Desh TV (; ), stylized as DESHTV, is a Bangladeshi Bengali-language satellite and cable television channel owned by Desh Television Limited, a part of the Karnaphuli Group conglomerate. It officially commenced broadcasts on 26 March 2009. Desh TV is headquartered in Malibagh, Dhaka. The channel is broadcast via the Bangabandhu-1 satellite.

History 

In mid to late 2000s, the Bangladesh Telecommunication Regulatory Commission granted Desh TV a license to broadcast. The channel was launched on 26 March 2009 via the Telstar 10 satellite by veteran actor and politician Asaduzzaman Noor, who is the former managing director of the channel. Desh TV's aim is to focus on enriching the country's culture, values, and communal harmony, which would strengthen democracy, according to Noor. Later, Bangladesh's national anthem sang at the foot of the Shikha Chironton was broadcast. 

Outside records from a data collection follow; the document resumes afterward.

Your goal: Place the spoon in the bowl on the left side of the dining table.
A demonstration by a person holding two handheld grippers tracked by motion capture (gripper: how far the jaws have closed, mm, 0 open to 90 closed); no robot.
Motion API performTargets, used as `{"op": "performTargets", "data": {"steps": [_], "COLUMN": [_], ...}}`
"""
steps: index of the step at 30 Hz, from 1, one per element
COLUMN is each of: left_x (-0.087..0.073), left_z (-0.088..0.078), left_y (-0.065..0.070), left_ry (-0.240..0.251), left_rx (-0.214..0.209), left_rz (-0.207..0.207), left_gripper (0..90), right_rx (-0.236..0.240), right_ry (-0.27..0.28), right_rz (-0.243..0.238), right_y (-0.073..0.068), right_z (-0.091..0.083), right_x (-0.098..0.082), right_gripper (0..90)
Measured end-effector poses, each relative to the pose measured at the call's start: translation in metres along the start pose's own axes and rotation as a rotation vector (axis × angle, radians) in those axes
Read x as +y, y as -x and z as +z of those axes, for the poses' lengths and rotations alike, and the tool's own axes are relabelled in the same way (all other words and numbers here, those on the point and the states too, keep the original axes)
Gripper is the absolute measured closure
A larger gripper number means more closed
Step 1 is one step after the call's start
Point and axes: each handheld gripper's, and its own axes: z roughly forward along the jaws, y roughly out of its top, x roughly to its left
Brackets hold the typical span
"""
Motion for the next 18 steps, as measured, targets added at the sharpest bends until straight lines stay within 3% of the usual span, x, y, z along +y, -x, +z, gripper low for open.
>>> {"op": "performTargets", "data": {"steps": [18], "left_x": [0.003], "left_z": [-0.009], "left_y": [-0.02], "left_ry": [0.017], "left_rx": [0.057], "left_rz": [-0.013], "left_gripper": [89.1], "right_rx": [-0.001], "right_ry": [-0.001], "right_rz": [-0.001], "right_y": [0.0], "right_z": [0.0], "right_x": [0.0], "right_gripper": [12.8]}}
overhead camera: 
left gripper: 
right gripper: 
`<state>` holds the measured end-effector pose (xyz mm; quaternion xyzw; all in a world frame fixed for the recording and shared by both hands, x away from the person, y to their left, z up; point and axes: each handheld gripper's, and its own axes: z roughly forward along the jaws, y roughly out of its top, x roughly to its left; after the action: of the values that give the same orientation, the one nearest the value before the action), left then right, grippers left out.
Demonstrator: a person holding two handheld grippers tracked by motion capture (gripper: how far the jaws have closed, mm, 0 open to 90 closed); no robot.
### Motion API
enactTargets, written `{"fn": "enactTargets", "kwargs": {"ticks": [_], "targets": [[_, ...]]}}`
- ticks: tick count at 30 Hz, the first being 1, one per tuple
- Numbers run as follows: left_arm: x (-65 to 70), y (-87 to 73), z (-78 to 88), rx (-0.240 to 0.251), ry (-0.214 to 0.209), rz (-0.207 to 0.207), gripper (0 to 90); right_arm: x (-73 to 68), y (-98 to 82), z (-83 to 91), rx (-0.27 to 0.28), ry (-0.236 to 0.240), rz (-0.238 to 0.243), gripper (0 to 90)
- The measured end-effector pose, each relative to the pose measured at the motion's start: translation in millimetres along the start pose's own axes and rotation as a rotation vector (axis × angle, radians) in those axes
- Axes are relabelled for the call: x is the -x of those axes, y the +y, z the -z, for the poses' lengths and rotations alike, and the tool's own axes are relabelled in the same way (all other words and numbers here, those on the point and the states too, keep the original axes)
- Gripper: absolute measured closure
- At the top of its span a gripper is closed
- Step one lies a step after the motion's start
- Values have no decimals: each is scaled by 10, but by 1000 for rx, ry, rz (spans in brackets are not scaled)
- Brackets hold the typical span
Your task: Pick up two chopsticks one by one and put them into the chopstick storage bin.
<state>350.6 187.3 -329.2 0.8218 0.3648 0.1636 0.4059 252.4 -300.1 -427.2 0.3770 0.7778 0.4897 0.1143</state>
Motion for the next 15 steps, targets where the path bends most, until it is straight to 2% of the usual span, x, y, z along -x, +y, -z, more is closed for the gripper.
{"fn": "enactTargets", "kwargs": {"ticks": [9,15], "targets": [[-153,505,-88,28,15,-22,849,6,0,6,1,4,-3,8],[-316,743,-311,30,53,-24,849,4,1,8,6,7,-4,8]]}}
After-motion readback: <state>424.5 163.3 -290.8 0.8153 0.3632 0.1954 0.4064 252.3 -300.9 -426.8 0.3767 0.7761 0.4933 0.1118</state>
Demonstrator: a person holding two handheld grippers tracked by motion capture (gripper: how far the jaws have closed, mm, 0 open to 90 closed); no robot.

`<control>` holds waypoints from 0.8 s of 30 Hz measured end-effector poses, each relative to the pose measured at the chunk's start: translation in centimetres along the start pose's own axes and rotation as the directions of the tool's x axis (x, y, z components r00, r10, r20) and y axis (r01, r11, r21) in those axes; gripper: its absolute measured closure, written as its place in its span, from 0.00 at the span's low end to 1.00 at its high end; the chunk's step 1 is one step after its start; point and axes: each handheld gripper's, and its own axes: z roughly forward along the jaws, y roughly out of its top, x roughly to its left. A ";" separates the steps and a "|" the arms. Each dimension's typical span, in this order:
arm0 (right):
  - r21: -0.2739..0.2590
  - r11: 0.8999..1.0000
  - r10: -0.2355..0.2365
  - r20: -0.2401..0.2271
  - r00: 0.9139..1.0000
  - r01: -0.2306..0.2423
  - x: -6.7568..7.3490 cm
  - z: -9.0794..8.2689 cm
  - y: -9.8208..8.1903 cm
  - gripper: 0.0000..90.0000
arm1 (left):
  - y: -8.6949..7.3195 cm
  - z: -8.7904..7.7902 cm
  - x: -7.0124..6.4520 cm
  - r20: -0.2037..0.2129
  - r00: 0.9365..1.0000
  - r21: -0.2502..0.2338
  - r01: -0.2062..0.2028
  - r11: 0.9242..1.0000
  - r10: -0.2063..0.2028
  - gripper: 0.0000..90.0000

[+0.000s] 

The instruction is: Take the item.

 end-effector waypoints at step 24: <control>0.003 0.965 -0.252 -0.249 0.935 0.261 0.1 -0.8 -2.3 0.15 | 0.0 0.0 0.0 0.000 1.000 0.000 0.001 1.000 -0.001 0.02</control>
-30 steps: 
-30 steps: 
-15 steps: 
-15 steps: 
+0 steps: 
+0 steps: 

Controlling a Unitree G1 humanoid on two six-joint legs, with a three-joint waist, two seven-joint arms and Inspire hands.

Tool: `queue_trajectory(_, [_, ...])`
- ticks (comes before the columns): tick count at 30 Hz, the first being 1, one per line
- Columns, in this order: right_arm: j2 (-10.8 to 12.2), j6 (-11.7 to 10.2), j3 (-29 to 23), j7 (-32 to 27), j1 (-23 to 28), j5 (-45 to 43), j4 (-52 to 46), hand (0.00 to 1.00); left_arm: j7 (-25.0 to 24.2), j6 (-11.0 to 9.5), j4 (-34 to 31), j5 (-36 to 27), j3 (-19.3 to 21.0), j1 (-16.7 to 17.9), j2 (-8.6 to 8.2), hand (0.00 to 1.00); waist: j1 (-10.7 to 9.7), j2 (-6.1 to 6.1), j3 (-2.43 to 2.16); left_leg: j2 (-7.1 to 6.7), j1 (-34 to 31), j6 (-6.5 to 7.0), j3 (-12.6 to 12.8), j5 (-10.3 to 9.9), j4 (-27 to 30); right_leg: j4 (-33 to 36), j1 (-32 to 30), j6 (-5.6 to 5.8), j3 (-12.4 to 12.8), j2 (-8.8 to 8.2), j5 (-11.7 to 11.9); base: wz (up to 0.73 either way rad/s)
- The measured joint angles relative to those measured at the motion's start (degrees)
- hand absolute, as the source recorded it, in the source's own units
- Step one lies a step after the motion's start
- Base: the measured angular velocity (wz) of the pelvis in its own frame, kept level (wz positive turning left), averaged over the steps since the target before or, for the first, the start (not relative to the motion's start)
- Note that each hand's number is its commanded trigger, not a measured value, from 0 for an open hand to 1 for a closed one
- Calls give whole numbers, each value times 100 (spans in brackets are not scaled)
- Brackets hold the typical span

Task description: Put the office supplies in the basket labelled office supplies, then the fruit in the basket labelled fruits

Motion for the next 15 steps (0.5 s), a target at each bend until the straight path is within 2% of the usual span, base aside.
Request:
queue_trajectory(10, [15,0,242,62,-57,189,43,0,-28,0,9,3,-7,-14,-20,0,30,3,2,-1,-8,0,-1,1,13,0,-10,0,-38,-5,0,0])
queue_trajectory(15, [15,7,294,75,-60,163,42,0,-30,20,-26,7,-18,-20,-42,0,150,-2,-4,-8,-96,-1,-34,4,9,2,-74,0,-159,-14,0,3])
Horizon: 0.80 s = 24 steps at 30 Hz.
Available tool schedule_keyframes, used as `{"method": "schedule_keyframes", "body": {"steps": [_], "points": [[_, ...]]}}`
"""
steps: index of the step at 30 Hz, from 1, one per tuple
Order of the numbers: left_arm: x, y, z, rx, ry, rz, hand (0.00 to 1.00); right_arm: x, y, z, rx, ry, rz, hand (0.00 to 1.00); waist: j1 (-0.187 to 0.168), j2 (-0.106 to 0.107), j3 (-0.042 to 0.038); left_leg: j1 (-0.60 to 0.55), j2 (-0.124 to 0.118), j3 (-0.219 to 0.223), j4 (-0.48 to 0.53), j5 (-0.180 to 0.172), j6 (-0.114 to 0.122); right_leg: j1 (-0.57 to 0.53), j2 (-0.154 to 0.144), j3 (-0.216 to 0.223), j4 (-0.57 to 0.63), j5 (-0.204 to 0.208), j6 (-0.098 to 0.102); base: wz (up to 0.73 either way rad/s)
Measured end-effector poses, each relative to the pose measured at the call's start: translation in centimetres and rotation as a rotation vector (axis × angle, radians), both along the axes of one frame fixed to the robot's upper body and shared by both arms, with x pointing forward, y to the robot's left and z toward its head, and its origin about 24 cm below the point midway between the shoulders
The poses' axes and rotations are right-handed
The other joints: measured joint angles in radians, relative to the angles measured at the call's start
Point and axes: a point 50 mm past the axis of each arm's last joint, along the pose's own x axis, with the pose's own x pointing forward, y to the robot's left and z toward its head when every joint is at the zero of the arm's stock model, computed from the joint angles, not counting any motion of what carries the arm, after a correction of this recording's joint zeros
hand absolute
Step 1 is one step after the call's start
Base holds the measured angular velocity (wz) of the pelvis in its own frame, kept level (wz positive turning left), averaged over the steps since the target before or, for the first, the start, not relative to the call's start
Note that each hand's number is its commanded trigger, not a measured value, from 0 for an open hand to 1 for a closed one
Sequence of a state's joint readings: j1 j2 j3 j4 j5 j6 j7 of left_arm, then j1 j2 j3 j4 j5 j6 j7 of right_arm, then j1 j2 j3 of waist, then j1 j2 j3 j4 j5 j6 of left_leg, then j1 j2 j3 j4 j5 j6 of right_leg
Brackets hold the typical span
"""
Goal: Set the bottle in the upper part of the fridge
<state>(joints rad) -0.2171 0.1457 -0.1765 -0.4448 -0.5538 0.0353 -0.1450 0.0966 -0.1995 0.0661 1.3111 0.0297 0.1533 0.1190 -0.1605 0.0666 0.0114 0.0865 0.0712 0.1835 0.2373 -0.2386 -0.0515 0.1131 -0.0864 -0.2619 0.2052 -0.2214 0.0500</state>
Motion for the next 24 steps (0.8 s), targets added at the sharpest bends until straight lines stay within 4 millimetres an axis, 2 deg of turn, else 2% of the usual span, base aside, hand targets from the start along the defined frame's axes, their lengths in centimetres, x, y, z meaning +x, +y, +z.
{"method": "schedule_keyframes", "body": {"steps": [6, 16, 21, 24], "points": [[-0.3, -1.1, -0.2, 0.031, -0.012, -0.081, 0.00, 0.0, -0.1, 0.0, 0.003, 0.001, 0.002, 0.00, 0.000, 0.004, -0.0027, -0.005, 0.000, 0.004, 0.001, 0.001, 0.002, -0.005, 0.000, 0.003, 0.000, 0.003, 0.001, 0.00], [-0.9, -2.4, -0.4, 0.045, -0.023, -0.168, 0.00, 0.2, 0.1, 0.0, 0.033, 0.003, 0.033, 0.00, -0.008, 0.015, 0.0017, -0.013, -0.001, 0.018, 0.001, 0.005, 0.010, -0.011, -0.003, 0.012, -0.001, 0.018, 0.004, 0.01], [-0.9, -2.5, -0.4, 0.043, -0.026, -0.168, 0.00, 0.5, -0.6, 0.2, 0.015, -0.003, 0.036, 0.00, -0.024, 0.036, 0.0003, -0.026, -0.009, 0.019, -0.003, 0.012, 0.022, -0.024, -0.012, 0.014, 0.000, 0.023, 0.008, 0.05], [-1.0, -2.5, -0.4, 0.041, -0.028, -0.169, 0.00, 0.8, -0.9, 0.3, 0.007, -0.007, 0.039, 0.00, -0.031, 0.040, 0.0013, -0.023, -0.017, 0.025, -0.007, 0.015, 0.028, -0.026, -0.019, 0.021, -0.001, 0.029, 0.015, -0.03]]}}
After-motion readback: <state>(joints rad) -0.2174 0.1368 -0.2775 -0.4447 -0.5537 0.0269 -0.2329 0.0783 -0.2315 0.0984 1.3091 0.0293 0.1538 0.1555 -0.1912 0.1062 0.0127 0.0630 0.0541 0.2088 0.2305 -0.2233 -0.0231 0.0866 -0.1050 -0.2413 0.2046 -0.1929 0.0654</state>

On 25 June 2010, marking the first death anniversary of American singer Michael Jackson, Desh TV aired a special program dedicated to him titled Tribute to the Legend: Michael Jackson. In July 2011, Desh TV premiered Ke Hotey Chay Kotipoti, the Bangladeshi adaptation of the international game show Who Wants to Be a Millionaire?, hosted by Asaduzzaman Noor. In November 2011, Desh TV, along with three other Bangladeshi television channels, signed an agreement with UNICEF to air children's programming for one minute.

The channel began broadcasting on Sky in the United Kingdom on 27 April 2011, but was later removed for unknown reasons on 12 January 2012. On 2 June 2012, Desh TV launched its website. In December 2013, Desh TV aired a special 12-episode miniseries titled Deshe Deshe Juddhaporadh, regarding war crimes committed around the world. Desh TV was one of the nine Bangladeshi television channels to sign an agreement with Bdnews24.com to subscribe to a video-based news agency run by children called Prism in May 2016.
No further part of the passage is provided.